EXERCISE - Every line of the material must be copied exactly.

RECORDED DATA -
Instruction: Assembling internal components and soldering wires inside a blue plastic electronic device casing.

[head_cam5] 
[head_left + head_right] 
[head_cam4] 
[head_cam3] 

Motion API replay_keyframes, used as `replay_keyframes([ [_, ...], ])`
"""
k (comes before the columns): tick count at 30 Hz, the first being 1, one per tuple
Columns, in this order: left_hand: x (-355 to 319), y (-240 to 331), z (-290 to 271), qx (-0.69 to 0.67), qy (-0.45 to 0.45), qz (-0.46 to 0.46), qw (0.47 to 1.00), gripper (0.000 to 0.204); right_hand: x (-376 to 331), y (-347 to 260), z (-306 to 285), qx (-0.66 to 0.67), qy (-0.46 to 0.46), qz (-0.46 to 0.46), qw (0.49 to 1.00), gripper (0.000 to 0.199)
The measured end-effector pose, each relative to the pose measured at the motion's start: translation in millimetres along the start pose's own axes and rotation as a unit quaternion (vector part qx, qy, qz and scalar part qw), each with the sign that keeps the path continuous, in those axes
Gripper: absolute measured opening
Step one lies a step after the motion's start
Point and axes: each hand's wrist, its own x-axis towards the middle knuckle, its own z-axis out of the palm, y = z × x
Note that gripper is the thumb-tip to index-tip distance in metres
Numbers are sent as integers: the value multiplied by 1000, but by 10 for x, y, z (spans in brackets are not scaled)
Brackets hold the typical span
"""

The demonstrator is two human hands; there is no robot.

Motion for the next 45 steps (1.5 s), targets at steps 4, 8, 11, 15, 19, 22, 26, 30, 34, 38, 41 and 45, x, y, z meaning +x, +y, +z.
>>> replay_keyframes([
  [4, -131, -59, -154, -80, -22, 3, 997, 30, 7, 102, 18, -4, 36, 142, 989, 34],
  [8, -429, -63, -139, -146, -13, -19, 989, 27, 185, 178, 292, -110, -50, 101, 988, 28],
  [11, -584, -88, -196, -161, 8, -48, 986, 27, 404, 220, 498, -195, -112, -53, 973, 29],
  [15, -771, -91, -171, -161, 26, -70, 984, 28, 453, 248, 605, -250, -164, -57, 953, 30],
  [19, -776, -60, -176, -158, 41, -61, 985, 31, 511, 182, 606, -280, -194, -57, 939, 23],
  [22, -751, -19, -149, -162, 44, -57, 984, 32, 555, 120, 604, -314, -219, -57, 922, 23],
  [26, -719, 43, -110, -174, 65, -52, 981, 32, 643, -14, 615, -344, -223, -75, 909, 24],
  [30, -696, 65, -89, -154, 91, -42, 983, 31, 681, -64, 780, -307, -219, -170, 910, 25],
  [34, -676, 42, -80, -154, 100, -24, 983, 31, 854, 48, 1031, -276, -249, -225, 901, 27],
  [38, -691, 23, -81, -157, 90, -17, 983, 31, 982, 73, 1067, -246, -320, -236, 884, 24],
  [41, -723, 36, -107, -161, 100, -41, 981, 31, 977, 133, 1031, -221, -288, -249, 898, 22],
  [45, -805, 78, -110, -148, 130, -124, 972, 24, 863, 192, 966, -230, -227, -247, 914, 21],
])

TASK SOLUTION -
Instruction: Assembling internal components and soldering wires inside a blue plastic electronic device casing.

[head_cam5] 
[head_left + head_right] 
[head_cam4] 
[head_cam3] 

Motion API replay_keyframes, used as `replay_keyframes([ [_, ...], ])`
"""
k (comes before the columns): tick count at 30 Hz, the first being 1, one per tuple
Columns, in this order: left_hand: x (-355 to 319), y (-240 to 331), z (-290 to 271), qx (-0.69 to 0.67), qy (-0.45 to 0.45), qz (-0.46 to 0.46), qw (0.47 to 1.00), gripper (0.000 to 0.204); right_hand: x (-376 to 331), y (-347 to 260), z (-306 to 285), qx (-0.66 to 0.67), qy (-0.46 to 0.46), qz (-0.46 to 0.46), qw (0.49 to 1.00), gripper (0.000 to 0.199)
The measured end-effector pose, each relative to the pose measured at the motion's start: translation in millimetres along the start pose's own axes and rotation as a unit quaternion (vector part qx, qy, qz and scalar part qw), each with the sign that keeps the path continuous, in those axes
Gripper: absolute measured opening
Step one lies a step after the motion's start
Point and axes: each hand's wrist, its own x-axis towards the middle knuckle, its own z-axis out of the palm, y = z × x
Note that gripper is the thumb-tip to index-tip distance in metres
Numbers are sent as integers: the value multiplied by 1000, but by 10 for x, y, z (spans in brackets are not scaled)
Brackets hold the typical span
"""

The demonstrator is two human hands; there is no robot.

Motion for the next 45 steps (1.5 s), targets at steps 4, 8, 11, 15, 19, 22, 26, 30, 34, 38, 41 and 45, x, y, z meaning +x, +y, +z.
>>> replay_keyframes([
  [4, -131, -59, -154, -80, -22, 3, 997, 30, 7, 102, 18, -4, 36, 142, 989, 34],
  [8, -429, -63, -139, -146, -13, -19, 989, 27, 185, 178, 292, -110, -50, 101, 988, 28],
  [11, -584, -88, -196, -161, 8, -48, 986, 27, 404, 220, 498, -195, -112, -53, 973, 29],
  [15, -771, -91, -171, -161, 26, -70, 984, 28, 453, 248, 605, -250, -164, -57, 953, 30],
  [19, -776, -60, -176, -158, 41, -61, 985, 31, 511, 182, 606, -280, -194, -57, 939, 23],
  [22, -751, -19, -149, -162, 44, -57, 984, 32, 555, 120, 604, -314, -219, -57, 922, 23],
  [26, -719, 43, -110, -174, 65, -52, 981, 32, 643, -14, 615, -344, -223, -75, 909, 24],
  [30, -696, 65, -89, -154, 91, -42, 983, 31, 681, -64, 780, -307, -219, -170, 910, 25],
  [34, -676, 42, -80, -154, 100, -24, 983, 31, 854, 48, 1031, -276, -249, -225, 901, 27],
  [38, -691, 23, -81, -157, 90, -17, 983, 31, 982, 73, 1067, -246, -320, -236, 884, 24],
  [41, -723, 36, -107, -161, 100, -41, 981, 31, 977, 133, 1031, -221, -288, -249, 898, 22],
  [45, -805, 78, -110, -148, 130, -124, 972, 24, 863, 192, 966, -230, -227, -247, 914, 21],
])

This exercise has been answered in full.